__What to do__: Set down, please, exactly the lines below that run from the line with "Find the white toilet bowl in this photo." to the line with "Every answer here", both lines included.

__Data to process__:
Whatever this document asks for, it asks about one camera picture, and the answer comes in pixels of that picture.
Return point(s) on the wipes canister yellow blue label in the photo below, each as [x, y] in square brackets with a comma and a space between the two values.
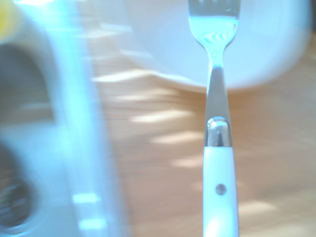
[6, 17]

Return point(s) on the white plate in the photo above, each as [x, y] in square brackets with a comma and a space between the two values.
[168, 37]

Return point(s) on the metal drain strainer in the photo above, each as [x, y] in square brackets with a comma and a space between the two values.
[12, 202]

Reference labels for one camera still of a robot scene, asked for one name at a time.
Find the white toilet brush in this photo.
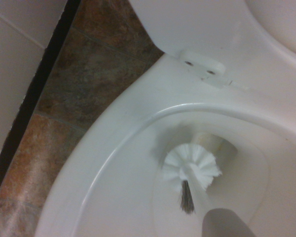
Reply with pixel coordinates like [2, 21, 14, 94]
[161, 144, 223, 215]

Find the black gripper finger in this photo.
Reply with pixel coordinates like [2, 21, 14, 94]
[202, 208, 258, 237]

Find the black wall baseboard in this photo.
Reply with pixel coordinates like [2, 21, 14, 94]
[0, 0, 82, 199]

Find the white toilet seat lid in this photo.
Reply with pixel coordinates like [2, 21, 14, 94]
[127, 0, 296, 86]

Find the white toilet bowl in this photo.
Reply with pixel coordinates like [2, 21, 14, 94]
[34, 53, 296, 237]

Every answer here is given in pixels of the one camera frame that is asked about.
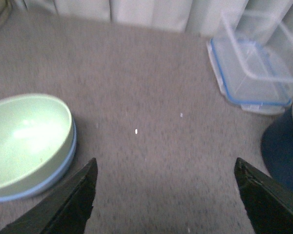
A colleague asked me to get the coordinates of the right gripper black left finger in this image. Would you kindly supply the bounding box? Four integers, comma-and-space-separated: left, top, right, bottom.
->
0, 158, 98, 234

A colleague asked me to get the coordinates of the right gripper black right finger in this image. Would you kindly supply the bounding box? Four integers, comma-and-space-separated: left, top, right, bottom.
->
234, 157, 293, 234

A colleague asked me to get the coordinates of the blue bowl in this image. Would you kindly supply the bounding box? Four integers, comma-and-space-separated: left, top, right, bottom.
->
0, 120, 77, 203

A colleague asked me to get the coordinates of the green bowl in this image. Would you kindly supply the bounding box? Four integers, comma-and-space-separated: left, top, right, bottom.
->
0, 94, 73, 186

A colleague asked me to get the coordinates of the blue-rimmed container lid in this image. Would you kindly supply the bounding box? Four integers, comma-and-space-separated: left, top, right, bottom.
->
207, 39, 292, 116

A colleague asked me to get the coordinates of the clear plastic container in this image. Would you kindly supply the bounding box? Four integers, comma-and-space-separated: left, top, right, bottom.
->
213, 10, 293, 84

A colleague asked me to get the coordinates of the white curtain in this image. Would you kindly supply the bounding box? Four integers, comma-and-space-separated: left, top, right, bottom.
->
14, 0, 293, 36

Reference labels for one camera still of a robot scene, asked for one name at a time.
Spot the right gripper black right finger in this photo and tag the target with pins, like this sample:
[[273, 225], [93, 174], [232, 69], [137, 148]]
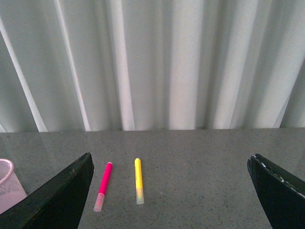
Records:
[[281, 194]]

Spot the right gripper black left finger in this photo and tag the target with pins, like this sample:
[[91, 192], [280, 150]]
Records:
[[58, 204]]

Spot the pink highlighter pen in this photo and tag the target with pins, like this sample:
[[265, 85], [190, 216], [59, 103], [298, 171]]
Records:
[[103, 188]]

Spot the pink mesh pen cup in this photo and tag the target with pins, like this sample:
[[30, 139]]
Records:
[[11, 190]]

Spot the yellow highlighter pen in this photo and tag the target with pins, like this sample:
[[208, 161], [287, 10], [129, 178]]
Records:
[[138, 182]]

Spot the white pleated curtain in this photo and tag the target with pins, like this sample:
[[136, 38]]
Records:
[[133, 65]]

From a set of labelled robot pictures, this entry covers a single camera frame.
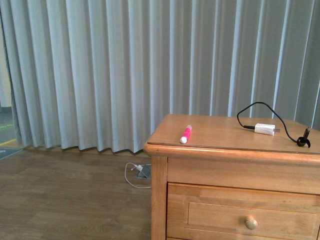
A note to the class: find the wooden drawer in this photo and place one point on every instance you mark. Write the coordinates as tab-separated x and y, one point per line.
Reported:
218	213

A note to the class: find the grey pleated curtain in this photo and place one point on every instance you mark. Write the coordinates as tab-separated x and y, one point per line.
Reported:
104	73

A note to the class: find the wooden nightstand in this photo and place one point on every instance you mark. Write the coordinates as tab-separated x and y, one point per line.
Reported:
220	153

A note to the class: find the open floor socket box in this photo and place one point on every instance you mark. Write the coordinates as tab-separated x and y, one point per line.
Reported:
143	172

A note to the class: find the white power adapter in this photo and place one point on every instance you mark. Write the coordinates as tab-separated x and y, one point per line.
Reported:
266	129

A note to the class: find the upper drawer knob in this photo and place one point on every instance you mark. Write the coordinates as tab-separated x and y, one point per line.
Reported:
251	223

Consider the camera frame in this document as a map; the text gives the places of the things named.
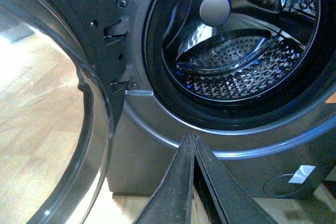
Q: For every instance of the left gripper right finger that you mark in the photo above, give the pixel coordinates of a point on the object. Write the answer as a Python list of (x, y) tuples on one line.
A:
[(224, 200)]

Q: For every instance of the washing machine door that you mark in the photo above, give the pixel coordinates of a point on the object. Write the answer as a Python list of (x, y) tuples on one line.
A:
[(59, 109)]

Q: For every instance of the grey front-load washing machine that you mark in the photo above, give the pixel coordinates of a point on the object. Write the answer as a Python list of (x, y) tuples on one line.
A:
[(249, 77)]

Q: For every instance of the orange warning sticker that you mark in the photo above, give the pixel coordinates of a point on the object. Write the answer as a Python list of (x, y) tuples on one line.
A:
[(331, 100)]

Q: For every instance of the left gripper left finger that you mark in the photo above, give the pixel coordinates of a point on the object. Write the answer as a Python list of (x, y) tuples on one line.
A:
[(172, 200)]

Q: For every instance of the white tape piece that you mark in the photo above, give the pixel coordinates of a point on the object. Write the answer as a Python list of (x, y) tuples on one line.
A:
[(301, 174)]

__Output of the task__:
Find the white toilet bowl in this photo.
Reply with pixel coordinates like [2, 21, 14, 94]
[34, 53, 296, 237]

Every answer here is given in pixels of the one camera frame that is asked about.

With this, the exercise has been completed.